**Provided material**

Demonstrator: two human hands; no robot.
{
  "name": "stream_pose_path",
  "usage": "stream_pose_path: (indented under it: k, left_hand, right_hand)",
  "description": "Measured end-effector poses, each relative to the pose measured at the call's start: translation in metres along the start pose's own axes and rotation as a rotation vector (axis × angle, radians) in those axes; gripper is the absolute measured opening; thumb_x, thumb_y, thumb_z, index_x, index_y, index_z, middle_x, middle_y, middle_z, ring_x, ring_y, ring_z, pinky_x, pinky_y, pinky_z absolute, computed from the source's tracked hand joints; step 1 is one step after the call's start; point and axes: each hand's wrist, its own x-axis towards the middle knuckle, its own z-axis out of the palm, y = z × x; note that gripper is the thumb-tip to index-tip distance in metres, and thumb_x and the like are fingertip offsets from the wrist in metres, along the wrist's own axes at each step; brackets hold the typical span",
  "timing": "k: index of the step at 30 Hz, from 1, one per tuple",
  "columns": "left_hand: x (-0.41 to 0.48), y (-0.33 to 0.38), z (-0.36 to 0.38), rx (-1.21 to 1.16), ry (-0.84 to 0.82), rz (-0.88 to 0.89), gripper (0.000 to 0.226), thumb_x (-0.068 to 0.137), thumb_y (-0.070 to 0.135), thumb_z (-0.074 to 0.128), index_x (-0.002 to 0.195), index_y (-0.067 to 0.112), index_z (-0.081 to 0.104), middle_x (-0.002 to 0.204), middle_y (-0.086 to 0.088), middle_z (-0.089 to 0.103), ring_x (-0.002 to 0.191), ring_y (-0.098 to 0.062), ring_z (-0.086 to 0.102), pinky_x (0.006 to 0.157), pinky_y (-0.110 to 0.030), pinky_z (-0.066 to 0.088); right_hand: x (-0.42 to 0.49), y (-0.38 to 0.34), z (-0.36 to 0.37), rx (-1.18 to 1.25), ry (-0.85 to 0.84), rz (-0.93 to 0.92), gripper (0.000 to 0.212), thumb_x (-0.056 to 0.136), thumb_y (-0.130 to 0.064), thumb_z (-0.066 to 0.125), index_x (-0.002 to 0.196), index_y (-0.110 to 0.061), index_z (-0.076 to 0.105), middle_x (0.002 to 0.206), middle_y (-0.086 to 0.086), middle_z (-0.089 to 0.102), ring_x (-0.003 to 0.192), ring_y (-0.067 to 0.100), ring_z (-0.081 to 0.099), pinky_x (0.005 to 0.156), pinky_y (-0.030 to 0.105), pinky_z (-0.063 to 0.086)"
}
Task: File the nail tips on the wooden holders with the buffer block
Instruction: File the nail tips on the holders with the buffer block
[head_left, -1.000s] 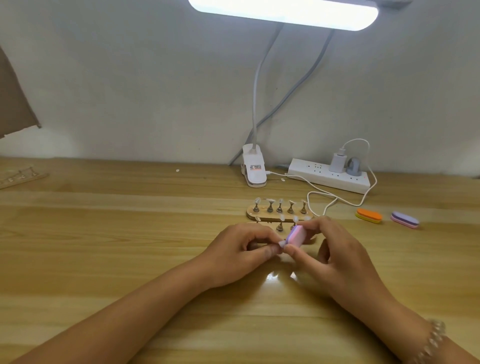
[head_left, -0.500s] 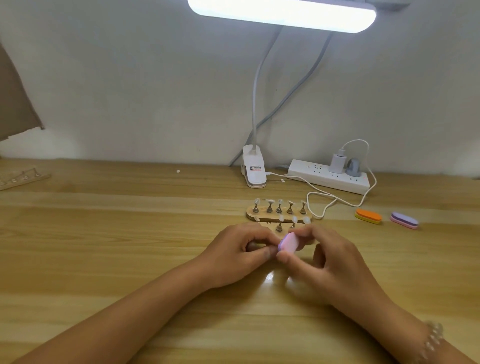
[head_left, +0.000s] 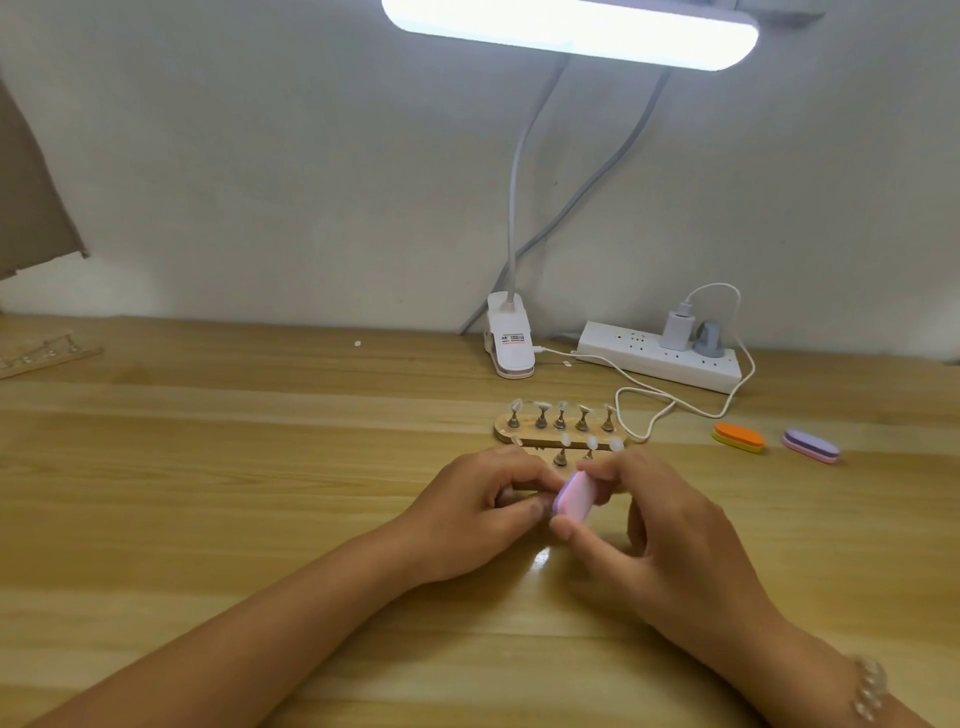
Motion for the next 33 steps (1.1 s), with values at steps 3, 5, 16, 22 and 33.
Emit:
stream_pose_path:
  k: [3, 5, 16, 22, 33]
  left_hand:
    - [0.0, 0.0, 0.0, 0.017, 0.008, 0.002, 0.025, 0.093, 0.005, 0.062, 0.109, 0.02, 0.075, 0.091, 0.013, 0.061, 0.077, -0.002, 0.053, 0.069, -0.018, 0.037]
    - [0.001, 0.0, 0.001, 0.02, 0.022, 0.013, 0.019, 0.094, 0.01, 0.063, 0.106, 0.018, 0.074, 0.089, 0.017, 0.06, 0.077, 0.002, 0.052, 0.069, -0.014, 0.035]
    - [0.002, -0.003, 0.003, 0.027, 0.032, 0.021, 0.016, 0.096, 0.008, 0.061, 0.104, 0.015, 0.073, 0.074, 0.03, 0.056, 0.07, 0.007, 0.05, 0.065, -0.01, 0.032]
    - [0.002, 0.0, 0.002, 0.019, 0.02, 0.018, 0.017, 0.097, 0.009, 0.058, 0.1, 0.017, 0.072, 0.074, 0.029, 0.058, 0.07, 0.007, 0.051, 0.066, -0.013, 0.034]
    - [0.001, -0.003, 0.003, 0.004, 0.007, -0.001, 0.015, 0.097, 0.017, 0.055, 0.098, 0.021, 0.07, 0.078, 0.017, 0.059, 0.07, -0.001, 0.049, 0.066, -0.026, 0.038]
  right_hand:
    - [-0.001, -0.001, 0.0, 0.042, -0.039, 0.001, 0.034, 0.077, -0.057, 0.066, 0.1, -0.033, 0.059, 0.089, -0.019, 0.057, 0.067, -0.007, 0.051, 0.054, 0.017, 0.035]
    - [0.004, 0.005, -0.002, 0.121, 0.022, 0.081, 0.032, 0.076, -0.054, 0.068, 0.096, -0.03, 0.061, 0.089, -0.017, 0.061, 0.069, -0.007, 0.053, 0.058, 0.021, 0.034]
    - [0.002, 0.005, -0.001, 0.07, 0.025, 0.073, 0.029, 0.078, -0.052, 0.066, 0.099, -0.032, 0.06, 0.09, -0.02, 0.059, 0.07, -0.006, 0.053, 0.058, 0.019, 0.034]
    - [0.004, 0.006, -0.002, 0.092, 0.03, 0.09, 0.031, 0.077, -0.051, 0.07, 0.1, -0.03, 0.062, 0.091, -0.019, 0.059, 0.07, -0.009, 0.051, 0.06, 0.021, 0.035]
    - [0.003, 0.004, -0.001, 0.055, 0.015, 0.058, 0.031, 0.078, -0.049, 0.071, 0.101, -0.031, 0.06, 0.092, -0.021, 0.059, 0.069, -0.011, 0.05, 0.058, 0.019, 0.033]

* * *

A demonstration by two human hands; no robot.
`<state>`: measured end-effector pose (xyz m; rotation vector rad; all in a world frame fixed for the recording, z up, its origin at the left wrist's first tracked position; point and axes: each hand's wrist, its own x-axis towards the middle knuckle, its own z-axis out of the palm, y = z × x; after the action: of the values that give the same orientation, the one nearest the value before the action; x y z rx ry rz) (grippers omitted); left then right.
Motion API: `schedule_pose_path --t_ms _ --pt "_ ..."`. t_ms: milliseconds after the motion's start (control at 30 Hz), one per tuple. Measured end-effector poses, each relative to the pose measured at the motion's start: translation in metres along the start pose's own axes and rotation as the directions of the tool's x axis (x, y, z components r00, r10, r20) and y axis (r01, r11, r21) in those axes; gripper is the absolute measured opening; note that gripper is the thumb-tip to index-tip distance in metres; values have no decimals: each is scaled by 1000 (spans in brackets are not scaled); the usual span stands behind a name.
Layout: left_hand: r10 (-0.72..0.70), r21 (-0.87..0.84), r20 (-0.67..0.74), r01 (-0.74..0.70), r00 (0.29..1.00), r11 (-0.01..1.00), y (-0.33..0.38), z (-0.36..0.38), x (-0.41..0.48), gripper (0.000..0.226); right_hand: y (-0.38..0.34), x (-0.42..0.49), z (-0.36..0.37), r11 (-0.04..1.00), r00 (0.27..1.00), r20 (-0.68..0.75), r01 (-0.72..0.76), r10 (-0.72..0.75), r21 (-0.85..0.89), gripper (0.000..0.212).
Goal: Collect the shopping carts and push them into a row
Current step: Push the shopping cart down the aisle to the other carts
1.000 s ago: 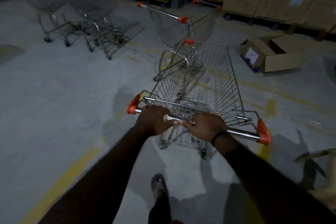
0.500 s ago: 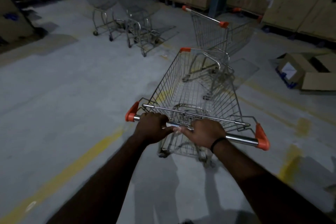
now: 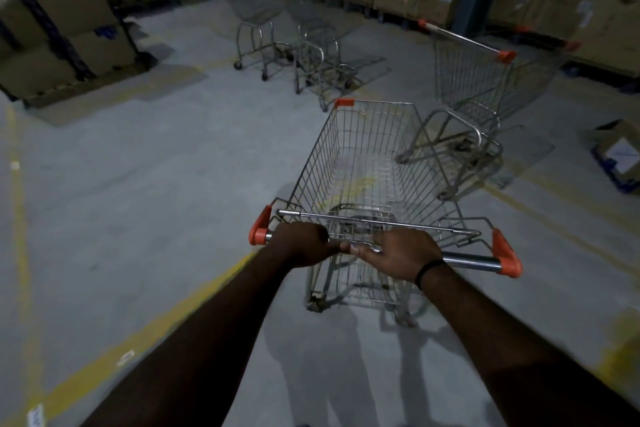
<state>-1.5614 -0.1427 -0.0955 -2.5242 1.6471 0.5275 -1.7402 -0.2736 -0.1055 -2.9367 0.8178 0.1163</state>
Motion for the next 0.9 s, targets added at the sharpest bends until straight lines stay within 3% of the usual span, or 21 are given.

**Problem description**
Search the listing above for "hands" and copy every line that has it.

**Your response**
Demonstrator: two human hands; no robot.
A demonstration by two human hands; no robot.

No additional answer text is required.